Arkansas State Immigration Laws
Welcome to FindLaw's page on immigration laws in Arkansas. Below, you will find information on rules in the state about immigration checks by law enforcement.
- Law enforcement and immigration in Arkansas
- Employment and immigration
- Arkansas E-Verify requirements
- Driver's license/ID requirements
- Public benefits restrictions
- Education tuition
- Voting ID rules
- Housing ordinances and immigration
- Related resources
- Contact an immigration attorney
A federal program once required all arrestees' names to enter a database. This program was "Secure Communities." The database checked immigration statuses. Former President Donald Trump renewed the program by executive order in 2017. But President Joe Biden revoked that executive order in 2021.
The new program only requires that convicts' names go into the system. The system shares information with the FBI and the Department of Homeland Security (DHS). Immigration and Customs Enforcement (ICE) may also have access. Immigrants without documentation should remain aware of how information may and can be collected and shared among agencies and departments of the federal government.
Refer to federal employment eligibility verification rules and the requirements for Form I-9.
Arkansas has no requirement to use E-Verify to check employees' statuses.
Must show proof of citizenship or legal residence.
Under federal law, illegal immigrants may not get most public benefits. But they can get emergency services, health care, and other programs that are "necessary to protect life and safety."
Arkansas does not allow students without documentation to pay in-state tuition. But this does not apply to DACA recipients. For example, the University of Arkansas extends this benefit to DACA recipients. DACA stands for Deferred Action for Childhood Arrivals.
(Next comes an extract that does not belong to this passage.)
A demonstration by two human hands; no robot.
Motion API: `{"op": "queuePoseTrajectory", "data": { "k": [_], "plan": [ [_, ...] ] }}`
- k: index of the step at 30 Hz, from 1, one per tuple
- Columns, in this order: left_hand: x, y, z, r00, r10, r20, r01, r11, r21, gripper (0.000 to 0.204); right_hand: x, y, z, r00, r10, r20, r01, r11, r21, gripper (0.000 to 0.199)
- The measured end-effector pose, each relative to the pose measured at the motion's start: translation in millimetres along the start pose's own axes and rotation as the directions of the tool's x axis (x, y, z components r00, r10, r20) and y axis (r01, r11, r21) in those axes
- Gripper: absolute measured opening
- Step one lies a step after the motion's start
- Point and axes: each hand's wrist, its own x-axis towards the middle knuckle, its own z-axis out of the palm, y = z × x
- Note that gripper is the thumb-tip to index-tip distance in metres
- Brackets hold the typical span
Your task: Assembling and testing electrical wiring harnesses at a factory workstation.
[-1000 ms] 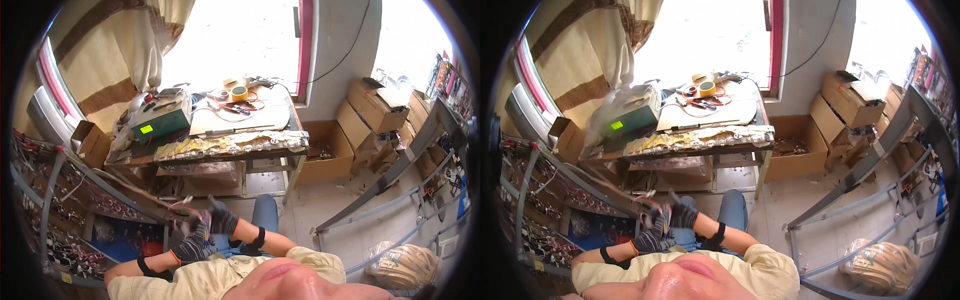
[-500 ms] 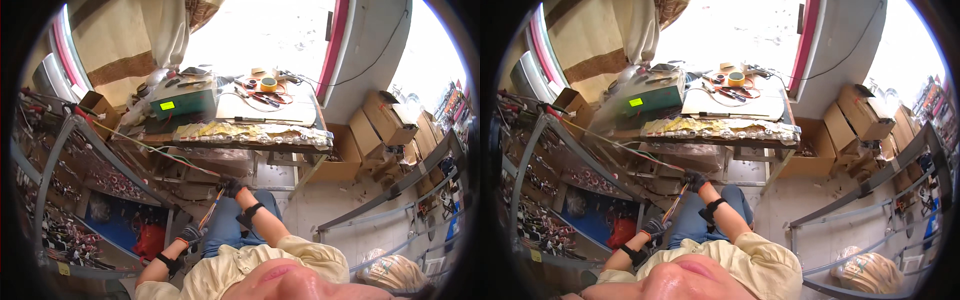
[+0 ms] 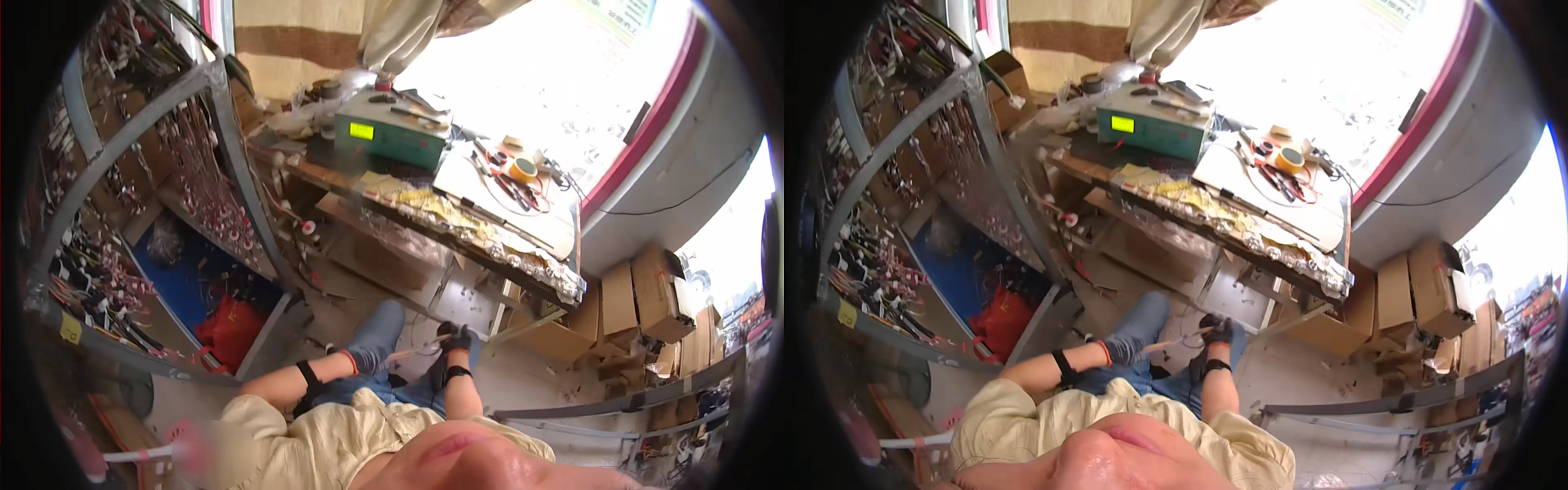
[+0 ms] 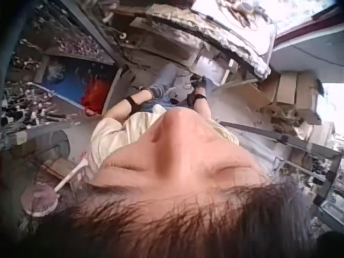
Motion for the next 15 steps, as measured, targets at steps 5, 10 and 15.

It protects eligible young adults from deportation after their parents brought them to the United States as children. It also gives these young adults work authorization for limited periods.
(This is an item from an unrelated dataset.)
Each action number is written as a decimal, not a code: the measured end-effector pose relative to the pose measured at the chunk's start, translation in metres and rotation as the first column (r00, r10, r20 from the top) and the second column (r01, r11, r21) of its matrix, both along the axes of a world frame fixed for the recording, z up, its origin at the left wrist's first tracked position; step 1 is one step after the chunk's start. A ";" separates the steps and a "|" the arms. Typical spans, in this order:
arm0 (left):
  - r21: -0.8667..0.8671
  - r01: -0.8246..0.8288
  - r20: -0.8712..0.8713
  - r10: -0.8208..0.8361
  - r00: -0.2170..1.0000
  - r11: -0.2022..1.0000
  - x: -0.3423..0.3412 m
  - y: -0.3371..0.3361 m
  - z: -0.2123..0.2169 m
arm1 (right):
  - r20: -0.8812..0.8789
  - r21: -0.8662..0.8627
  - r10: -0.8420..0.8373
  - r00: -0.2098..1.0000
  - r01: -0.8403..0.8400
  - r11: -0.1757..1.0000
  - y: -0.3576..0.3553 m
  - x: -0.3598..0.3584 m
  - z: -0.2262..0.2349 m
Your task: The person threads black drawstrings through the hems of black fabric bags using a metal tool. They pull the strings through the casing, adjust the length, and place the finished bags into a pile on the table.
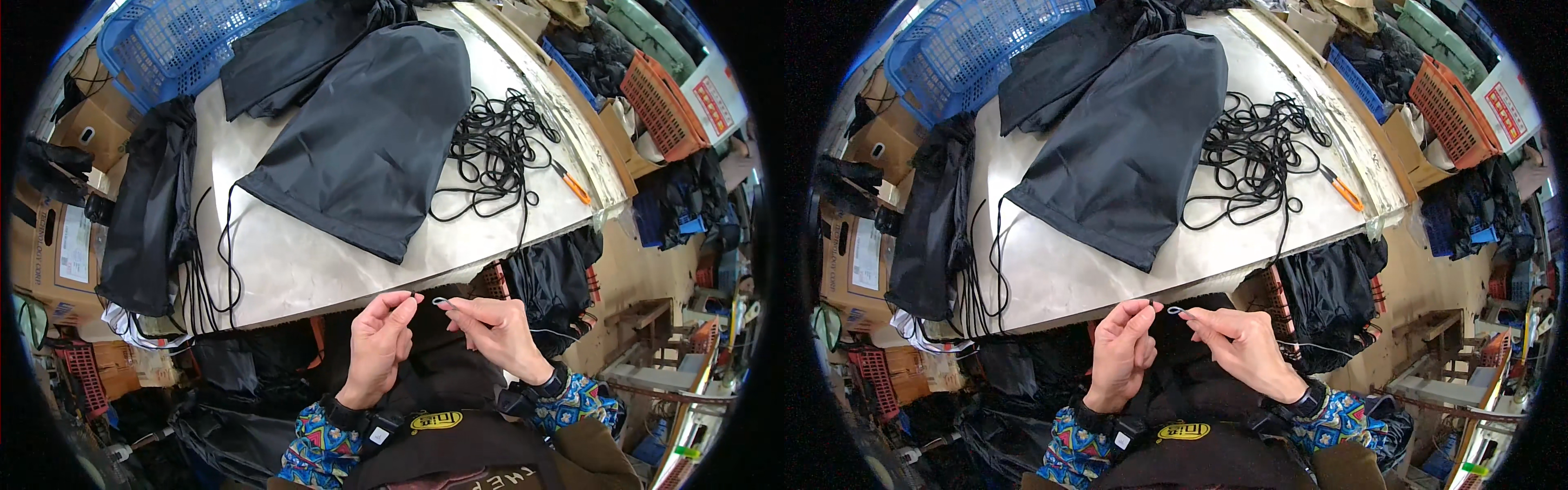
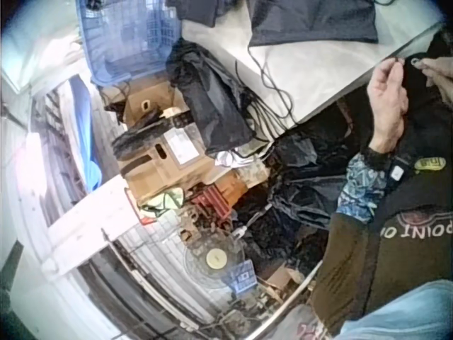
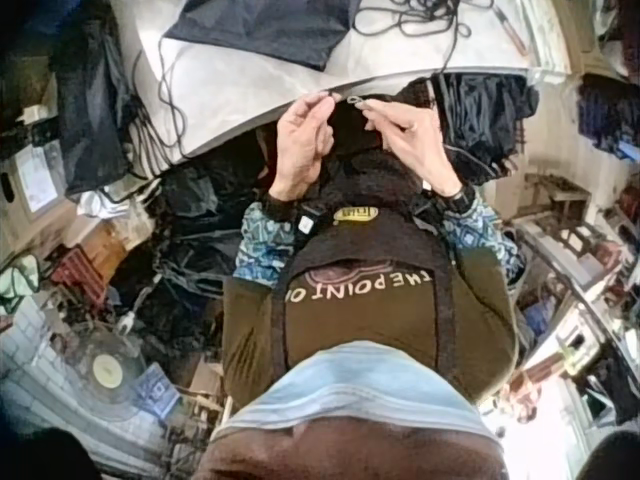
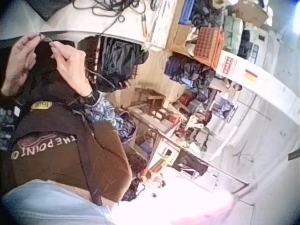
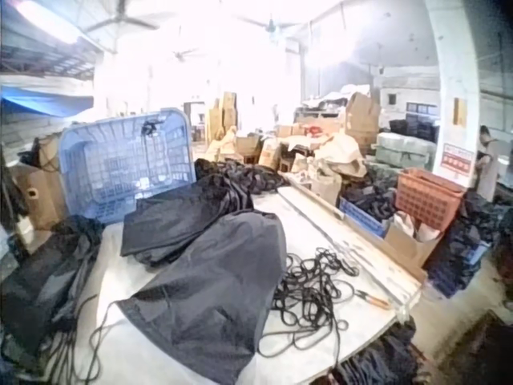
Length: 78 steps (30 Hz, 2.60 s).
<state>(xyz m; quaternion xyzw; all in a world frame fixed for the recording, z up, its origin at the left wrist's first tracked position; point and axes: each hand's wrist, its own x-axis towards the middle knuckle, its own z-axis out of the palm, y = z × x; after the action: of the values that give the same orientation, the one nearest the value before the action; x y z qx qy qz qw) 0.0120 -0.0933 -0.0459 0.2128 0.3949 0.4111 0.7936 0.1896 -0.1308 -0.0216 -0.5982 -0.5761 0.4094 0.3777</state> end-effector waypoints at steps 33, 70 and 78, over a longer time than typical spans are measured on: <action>0.503 0.035 -0.520 0.270 0.811 0.864 -0.003 0.008 -0.009 | 0.350 0.377 0.361 0.864 -0.483 0.791 -0.019 -0.004 0.001; 0.221 -0.069 -0.034 0.078 0.996 0.973 0.007 0.045 0.021 | 0.196 0.325 -0.131 0.972 0.062 0.944 0.047 -0.020 0.005; 0.078 -0.164 0.085 0.158 0.984 0.983 0.004 0.049 0.021 | 0.120 0.275 -0.023 0.993 -0.011 0.961 0.036 -0.014 0.017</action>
<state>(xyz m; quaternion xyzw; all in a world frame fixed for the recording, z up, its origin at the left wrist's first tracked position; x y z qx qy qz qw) 0.0164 -0.0443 -0.0247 0.1973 0.3615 0.4985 0.7629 0.1760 -0.0944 -0.0049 -0.5655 -0.6475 0.2871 0.4224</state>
As a conservative state, Arkansas's policies on in-state tuition benefits for students living here illegally tend to resemble those of other red states, such as North Carolina, South Carolina, Tennessee, Kansas, and Arizona. These policies differ from more liberal states like Colorado, New York, and New Jersey. At Arkansas schools, immigrants without documentation must be DACA recipients to pay in-state tuition.
Voters must show a non-photo ID at the polling place. Examples include a signed voter ID card, driver's license, or current utility bill (with name and address).
There are no special housing ordinances for immigrants in Arkansas.
- Know Your Rights — A guide to protecting yourself and your family during immigration raids
- Immigration to Arkansas — Resources for immigrants in Arkansas (U.S. Immigration Support)
- Arkansas Immigrant Defense — As one of the many non-profit organizations in the state, this group offers free or low-cost advocacy services to immigrants and migrants.
Legal assistance is available if you are struggling with any immigration-related issue. You might seek employment authorization through a green card to pursue lawful permanent residency. You might be in the naturalization process and becoming a U.S. citizen. Perhaps you're appearing before a federal court or immigration court or going before the Board of Immigration Appeals (BIA).
An attorney who offers immigration services can help with any of these situations and more. If you can't afford an attorney, many attorneys pro bono. Working pro bono means that attorneys offer legal services for free. If you need referrals for attorneys, you could also contact the Arkansas State Bar Association. It can offer referrals for free. Whether you're in Springdale, Fayetteville, or elsewhere in the state, it's important to find an immigration attorney who can help you navigate your immigration-related situation.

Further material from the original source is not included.